The result is a film that feels like a mix between traditional documentary styles of filmmaking and the slow cinema of masters like Victor Kossakovsky or Andrei Tarkovsky. Take the opening shot of the film, which focuses on a vacant parking lot in New Delhi during the evening. Cinematographers Ben Bernhard’s, Riju Das’, and Saumyananda Sahi’s camera moves at a punishingly slow pace, almost inviting viewers to do double and triple takes at the seemingly barren landscape on-screen. Slowly but surely, we see various types of critters emerge from the lot, from millipedes to rodents, and the once still landscape is revealed to be a thriving ecosystem of various creatures. It’s not the first time Sen’s film will focus on a seemingly-still moment and let the camera linger for a second or two too long, thus allowing viewers to then take notice of something that may have been previously hidden. The colors are much more distinct on the Blu-Ray and allow audiences to better catch the hidden permutations of life that exist in every frame. Another striking moment features a puddle in the middle of the street, with water bugs darting across its surface. The pristine quality of the picture combined with the amplified 5.1 surround sound makes these quiet moments much more enveloping.

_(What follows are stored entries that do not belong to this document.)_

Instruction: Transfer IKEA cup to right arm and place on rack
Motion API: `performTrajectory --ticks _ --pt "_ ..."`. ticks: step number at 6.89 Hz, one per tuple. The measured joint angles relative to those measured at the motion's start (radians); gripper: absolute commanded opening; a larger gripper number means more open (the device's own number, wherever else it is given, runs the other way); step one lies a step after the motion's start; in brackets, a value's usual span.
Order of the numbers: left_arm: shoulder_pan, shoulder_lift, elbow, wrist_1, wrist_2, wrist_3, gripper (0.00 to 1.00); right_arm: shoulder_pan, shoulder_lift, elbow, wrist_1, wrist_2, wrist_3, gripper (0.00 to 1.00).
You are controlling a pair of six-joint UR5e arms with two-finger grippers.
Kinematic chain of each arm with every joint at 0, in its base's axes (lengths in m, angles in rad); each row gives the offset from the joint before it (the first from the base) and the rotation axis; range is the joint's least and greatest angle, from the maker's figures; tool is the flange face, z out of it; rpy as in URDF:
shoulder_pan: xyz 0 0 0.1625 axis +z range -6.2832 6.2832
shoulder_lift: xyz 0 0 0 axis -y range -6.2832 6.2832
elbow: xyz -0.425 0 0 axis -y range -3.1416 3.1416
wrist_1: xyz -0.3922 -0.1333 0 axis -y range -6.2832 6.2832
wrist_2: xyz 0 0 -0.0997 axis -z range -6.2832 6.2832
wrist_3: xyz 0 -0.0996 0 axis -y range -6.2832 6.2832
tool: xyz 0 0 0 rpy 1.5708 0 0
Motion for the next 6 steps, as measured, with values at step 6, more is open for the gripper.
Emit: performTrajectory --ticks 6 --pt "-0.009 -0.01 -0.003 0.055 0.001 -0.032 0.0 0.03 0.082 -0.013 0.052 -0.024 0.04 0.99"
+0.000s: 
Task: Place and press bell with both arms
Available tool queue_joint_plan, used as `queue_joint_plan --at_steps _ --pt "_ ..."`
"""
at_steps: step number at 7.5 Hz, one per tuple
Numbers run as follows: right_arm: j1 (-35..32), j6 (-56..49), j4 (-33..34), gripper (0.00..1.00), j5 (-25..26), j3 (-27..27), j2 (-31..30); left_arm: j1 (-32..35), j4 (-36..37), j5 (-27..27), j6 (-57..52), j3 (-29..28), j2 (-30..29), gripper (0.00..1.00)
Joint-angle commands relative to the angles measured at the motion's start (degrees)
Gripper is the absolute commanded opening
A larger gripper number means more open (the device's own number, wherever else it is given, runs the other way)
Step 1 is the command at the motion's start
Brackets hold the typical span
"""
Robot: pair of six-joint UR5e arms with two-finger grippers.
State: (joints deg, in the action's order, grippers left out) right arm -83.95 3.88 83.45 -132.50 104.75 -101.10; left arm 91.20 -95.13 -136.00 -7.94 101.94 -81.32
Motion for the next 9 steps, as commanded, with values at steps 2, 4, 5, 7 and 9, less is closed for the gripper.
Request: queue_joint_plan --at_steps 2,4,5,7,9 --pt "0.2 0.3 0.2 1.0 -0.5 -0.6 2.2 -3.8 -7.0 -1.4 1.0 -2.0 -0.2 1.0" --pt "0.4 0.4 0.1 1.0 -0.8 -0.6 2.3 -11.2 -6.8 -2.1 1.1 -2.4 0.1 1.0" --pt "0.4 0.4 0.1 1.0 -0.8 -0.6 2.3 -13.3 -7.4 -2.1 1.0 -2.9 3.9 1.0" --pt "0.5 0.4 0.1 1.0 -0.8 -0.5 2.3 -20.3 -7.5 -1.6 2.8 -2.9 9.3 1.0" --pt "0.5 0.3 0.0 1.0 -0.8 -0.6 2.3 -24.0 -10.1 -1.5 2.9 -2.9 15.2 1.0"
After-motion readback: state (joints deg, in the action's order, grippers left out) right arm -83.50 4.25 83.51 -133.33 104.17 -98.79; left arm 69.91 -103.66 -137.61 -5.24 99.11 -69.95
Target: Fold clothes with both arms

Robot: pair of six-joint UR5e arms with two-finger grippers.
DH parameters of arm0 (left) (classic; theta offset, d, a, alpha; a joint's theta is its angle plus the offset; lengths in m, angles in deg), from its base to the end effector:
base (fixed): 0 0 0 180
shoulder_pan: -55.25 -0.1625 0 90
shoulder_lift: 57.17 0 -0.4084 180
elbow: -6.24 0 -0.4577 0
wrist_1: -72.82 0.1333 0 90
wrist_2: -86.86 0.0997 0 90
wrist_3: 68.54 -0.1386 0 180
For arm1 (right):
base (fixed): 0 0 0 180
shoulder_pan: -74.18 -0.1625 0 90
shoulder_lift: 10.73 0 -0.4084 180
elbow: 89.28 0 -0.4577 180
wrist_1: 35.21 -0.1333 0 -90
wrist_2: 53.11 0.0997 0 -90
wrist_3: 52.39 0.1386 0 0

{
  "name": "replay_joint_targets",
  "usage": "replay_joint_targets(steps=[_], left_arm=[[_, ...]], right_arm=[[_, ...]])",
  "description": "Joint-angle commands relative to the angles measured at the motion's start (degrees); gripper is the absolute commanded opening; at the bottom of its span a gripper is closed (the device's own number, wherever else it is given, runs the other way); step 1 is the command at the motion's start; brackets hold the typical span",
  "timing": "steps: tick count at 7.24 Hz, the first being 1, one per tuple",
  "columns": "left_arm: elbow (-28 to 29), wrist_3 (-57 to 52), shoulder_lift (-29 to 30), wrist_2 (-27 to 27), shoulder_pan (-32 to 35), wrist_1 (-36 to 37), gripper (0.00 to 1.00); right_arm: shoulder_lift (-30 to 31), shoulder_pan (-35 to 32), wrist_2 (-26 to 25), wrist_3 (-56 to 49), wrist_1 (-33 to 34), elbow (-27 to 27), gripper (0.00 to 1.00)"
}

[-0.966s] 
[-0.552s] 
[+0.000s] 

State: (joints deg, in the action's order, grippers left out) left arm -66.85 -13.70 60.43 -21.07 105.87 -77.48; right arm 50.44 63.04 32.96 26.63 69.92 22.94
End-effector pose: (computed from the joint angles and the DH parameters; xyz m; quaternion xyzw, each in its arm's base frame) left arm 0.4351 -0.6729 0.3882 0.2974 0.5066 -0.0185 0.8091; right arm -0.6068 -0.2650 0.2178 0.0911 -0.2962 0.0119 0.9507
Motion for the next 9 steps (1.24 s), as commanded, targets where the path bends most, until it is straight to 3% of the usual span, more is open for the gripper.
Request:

In addition to the interview, there’s also a DVD insert featuring some of the most stunning and beautiful stills from the film as well as an essay from writer and collage artist Michael Joshua Rowin entitled “All That Breathes: The Simultaneity of Life,” where he breaks down how the feeling of awe one feels when watching the film that makes it so powerful. ”It’s about not treating the human as an absolute reference point but enlarging your perspective,” he writes.

Those who were enraptured in 2022 will find much to love in Janus Contemporaries’ release of the film. Not only are the subtle textures and story of the film amplified through its sound and 1.85:1 aspect ratio, but the added interview with director Shaunak Sen as well as Michael Joshua Rowin’s essay expand and add greater context for viewers to better appreciate the themes of wildlife care, environmental stewardship, and spiritual interconnectivity as evidenced through Mohammad and Nadeem’s work. Regardless of where you’re rooted, you’ll be tempted to find the beauty that exists all around you. As All That Breathes shows, it doesn’t take much work; all you have to do is look.